2018 Estonian motor rally

The 2018 Rally Estonia (formally known as the Shell Helix Rally Estonia 2018) was a motor racing event for rally cars that was held over three days between 13 and 15 July 2018. It marked the eighth running of Rally Estonia.
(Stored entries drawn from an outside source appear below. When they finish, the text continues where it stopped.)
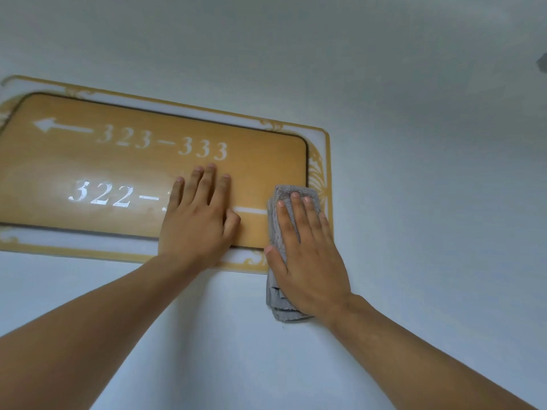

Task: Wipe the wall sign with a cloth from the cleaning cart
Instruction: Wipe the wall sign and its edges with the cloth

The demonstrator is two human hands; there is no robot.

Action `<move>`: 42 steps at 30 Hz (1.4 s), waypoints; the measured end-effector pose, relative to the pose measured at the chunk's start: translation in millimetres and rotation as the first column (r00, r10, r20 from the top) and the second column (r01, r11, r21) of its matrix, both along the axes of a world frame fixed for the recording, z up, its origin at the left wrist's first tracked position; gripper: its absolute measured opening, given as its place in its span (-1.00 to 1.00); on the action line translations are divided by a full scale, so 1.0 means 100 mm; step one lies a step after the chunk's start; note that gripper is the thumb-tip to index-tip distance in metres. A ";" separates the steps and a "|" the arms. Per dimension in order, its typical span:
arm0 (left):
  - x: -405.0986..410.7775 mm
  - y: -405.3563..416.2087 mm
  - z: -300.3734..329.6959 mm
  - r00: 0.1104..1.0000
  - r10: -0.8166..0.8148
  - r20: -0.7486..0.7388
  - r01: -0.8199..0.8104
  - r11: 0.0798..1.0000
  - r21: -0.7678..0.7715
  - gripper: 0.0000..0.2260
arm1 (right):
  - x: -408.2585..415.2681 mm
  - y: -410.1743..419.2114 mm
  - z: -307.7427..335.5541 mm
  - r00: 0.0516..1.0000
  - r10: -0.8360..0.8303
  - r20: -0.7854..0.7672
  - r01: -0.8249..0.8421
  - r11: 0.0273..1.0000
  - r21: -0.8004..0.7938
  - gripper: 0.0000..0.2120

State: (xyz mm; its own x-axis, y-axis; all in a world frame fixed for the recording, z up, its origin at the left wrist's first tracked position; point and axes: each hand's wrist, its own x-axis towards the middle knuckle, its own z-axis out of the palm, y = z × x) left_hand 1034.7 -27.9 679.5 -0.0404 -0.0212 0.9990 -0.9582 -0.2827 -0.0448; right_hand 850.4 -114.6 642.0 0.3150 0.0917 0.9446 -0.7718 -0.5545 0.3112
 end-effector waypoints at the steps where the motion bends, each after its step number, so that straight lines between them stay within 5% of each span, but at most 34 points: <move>1: 0.00 0.01 0.00 1.000 0.003 0.003 -0.003 1.000 0.005 -0.38 | 0.01 0.01 0.01 1.000 -0.001 0.006 0.001 1.000 0.010 -0.33; 24: 0.08 0.04 -0.01 0.998 0.015 0.060 -0.014 1.000 -0.019 -0.40 | 0.45 0.11 1.36 0.986 0.114 0.125 -0.119 0.992 0.035 -0.27; 42: 0.16 0.00 0.00 0.986 -0.122 0.113 0.131 0.988 -0.080 -0.44 | 0.75 0.32 2.05 0.952 0.164 0.258 -0.186 0.980 0.064 -0.32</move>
State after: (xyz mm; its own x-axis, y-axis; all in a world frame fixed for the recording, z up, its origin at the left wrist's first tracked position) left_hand 1050.6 -27.5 679.9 -0.1447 0.0775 0.9864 -0.9773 -0.1670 -0.1303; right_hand 925.1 -82.5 847.4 0.0542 0.0385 0.9978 -0.7070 -0.7041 0.0656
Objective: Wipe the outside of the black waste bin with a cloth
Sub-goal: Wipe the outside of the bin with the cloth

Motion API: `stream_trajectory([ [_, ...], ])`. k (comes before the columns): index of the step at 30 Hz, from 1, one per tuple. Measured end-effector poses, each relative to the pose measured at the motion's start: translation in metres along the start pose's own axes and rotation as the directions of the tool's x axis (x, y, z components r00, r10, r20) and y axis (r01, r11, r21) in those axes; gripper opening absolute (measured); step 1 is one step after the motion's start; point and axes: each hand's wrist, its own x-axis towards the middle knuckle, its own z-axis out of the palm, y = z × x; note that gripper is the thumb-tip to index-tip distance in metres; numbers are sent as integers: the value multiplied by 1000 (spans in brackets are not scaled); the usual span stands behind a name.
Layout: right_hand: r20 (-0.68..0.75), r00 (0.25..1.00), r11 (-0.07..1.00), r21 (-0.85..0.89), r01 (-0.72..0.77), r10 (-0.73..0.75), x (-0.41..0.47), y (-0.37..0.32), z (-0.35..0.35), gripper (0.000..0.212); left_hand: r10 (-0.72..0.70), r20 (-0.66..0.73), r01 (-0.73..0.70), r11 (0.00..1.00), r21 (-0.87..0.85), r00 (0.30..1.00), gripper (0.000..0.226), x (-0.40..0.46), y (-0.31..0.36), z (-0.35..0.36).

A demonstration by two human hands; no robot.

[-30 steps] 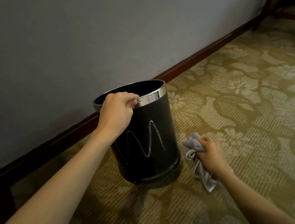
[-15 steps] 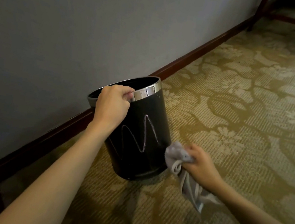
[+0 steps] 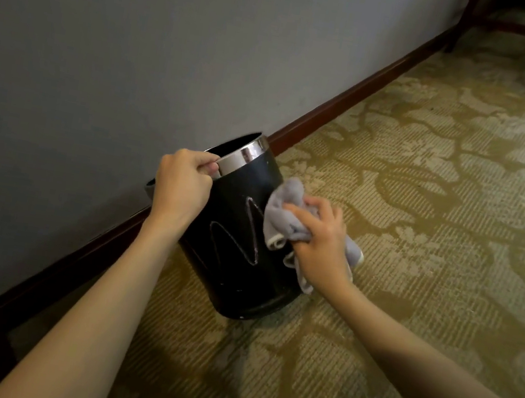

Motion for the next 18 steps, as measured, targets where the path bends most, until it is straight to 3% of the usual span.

The event consisted of sixteen special stages totalling 146.40 km in competitive kilometres. The stages were run on smooth gravel roads of Southern Estonia. Two street stages were also held during the rally, in Tartu and in Elva. Rally headquarters and service park were based in Otepää, at the Tehvandi Sports Center, while city of Tartu hosted the ceremonial start and finish.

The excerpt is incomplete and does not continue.